Sementara itu, beberapa obat tetes mata lainnya juga bisa berguna untuk mengurangi rasa gatal akibat alergi. Menurut Food and Drug Administration (FDA) Amerika Serikat, secara umum obat tetes mata memiliki masa kedaluwarsa sekitar satu hingga dua tahun.
Namun, periode tersebut bisa berbeda-beda tergantung dari produk tetes matanya itu sendiri. Setiap obat tetes mata memiliki masa kedaluwarsa yang berbeda, tergantung dari bahan-bahan yang digunakan.
Bagaimana tanggapan anda mengenai artikel ini?
“Seiring waktu, bahan kimia yang terdapat dalam obat tetes mata dapat terdegradasi dan berubah menjadi senyawa yang berpotensi berbahaya,” kata Jaclyn Haugsdal, MD, seorang ahli penglihatan dan perawatan mata di University of Iowa Hospitals & Clinics.
Sebagai tambahan, ada banyak juga obat tetes mata yang mengandung bahan pengawet untuk membantu produknya bertahan lebih lama dan mencegah kontaminasi dari kuman. Menurut American Academy of Ophthalmology (AAO), kebanyakan obat mata yang mengandung pengawet biasanya memiliki masa kedaluwarsa sekitar satu tahun setelah pembuatan.
Pada umumnya, masih aman dan efektif untuk menggunakan obat tetes mata sebelum masa kedaluwarsa. Meskipun begitu, AAO menyebut bahwa jika Anda sudah membuka segel obat tetes mata, kemungkinan masa simpan dari obat tetes mata akan berkurang.
Untuk itu, sebaiknya Anda membuang obat tetes mata sekitar tiga bulan setelah segel dibuka. Meskipun belum memasuki tanggal kedaluwarsa.
Itu karena setelah membuka segel obat tetes mata, paparan oksigen dapat mempercepat degradasi bahan kimia dan menyebabkan efektivitasnya berkurang. Obat tetes mata tanpa bahan pengawet biasanya menggunakan botol sekali pakai dan harus dibuang 24 jam setelah pembukaan.

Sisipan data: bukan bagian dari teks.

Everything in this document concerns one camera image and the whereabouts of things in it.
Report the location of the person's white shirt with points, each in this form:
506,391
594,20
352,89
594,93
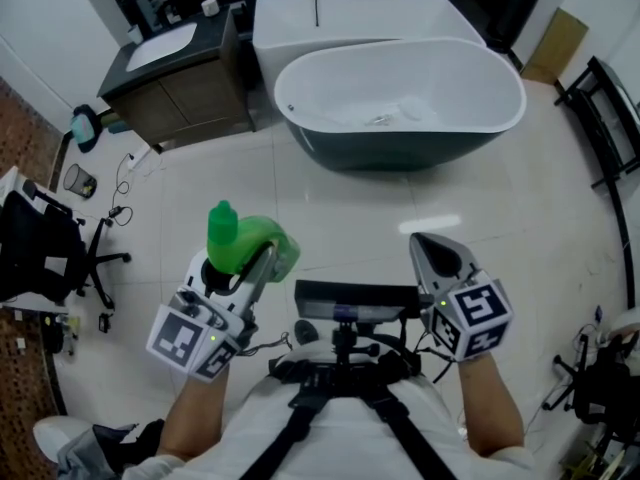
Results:
350,443

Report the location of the person's left black shoe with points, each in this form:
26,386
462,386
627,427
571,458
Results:
306,332

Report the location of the grey tumbler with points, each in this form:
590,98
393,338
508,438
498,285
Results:
135,35

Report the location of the white round chair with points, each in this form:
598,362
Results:
55,435

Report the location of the green rolled mat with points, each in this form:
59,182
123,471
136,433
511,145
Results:
111,117

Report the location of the brown cardboard sheet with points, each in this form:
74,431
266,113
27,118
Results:
555,48

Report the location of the clear plastic container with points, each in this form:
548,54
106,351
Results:
381,120

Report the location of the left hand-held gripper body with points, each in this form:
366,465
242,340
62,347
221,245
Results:
185,338

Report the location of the wooden vanity cabinet with sink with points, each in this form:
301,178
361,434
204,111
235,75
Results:
190,98

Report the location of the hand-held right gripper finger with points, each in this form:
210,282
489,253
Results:
470,263
420,273

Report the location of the black power adapter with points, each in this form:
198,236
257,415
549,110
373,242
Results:
105,322

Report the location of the grey jacket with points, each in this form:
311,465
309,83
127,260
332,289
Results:
80,458

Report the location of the person's left forearm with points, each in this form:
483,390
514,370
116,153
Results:
195,418

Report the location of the black metal rack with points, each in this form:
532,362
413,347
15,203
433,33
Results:
605,113

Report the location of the black chest monitor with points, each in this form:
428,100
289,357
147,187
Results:
350,300

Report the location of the black door frame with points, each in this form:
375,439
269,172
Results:
520,8

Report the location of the black monitor mount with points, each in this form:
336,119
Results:
345,340

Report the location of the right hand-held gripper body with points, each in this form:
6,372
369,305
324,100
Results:
475,318

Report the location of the black chest harness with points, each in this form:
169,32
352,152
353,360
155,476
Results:
300,428

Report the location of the white power strip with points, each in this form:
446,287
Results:
140,158

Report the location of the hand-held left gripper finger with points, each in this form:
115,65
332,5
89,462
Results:
257,283
197,275

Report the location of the teal and black bag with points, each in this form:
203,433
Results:
85,128

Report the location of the small blue device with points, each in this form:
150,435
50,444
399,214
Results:
599,314

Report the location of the green plastic bottle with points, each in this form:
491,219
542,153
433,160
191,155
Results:
225,238

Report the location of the white cup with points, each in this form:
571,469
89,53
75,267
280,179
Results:
210,7

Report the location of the teal rolled mat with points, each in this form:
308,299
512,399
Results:
117,127

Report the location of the person's right forearm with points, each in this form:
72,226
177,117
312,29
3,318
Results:
487,408

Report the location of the white rectangular bathtub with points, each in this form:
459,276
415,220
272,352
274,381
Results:
375,13

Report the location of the dark green oval bathtub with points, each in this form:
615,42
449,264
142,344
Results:
390,153

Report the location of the black office chair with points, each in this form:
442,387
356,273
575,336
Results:
600,383
40,243

“Tanggal kedaluwarsa menunjukkan bahwa tetes mata tidak lagi dijamin efektif atau steril, kata Vivian Shibayama, OD,” ahli perawatan mata dan penglihatan di UCLA Health.
“Ini karena bahan pengawet yang menjaga agar obat tetes mata tetap steril akan melemah seiring waktu. Sehingga kuman bisa mencemari botol dan menyebabkan infeksi mata,” tutupnya.